The task -
List all the lines in these records that hold "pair".

Dataset content -
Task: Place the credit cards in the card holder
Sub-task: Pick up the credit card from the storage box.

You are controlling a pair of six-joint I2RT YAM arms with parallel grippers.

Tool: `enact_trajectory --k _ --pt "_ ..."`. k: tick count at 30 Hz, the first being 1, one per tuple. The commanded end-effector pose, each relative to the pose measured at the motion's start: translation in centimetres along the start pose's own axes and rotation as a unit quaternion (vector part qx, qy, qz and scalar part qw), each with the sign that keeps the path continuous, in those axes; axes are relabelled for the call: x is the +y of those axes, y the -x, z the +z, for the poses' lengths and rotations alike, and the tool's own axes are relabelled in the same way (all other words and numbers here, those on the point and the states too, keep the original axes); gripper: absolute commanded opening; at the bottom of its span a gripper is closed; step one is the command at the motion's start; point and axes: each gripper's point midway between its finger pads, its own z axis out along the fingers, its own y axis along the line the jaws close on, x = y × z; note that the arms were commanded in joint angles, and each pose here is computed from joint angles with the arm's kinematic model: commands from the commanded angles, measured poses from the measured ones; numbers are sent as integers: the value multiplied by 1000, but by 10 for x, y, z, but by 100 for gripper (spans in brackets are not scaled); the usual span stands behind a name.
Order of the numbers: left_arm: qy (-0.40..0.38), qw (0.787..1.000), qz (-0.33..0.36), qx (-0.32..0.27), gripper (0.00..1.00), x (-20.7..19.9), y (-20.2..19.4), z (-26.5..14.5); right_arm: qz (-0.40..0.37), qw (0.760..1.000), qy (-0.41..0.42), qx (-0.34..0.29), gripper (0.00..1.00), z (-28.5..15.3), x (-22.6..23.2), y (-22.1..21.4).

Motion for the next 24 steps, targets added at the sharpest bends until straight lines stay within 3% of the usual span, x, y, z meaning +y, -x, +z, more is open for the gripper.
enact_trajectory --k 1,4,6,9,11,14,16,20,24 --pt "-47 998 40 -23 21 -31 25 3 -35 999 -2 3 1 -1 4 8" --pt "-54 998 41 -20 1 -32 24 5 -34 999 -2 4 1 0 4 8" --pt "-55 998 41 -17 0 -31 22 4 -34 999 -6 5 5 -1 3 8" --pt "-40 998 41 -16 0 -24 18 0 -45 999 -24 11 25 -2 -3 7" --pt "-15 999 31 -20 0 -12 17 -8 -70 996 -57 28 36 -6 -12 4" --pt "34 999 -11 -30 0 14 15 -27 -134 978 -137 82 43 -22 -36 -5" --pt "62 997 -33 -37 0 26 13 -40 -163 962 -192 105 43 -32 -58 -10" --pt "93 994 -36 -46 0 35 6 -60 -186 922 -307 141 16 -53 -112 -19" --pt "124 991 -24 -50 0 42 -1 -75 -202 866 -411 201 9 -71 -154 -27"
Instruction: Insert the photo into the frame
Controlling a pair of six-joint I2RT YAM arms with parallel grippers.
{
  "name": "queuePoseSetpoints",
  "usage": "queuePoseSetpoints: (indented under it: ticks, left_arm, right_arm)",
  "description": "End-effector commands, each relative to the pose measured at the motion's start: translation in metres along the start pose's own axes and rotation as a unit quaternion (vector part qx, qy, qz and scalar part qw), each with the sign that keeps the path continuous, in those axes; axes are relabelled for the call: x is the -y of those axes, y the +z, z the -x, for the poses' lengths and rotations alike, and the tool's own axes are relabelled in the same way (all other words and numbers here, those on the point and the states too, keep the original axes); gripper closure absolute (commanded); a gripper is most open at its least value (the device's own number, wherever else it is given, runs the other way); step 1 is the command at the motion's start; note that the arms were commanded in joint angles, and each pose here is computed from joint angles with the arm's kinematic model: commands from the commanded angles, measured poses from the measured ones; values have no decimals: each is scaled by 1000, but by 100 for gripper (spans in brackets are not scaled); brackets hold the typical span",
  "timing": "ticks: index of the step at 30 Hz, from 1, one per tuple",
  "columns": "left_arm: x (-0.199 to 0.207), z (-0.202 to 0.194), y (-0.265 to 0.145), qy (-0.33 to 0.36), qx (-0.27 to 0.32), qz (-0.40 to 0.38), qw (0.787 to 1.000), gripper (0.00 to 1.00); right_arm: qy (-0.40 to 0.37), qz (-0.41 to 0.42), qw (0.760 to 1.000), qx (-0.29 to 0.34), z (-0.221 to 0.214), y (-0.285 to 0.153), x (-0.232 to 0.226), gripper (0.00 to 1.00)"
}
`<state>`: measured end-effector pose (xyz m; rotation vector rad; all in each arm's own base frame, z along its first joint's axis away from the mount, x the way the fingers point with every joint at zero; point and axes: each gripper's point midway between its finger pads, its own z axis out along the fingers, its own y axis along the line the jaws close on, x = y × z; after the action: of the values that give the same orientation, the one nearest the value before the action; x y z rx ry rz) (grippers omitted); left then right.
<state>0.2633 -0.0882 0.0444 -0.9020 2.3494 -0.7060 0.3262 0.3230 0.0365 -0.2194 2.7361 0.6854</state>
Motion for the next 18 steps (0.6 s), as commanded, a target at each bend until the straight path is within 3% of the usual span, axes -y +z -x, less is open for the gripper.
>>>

Result -
You are controlling a pair of six-joint I2RT YAM arms with parallel grippers.
Controlling a pair of six-joint I2RT YAM arms with parallel grippers.

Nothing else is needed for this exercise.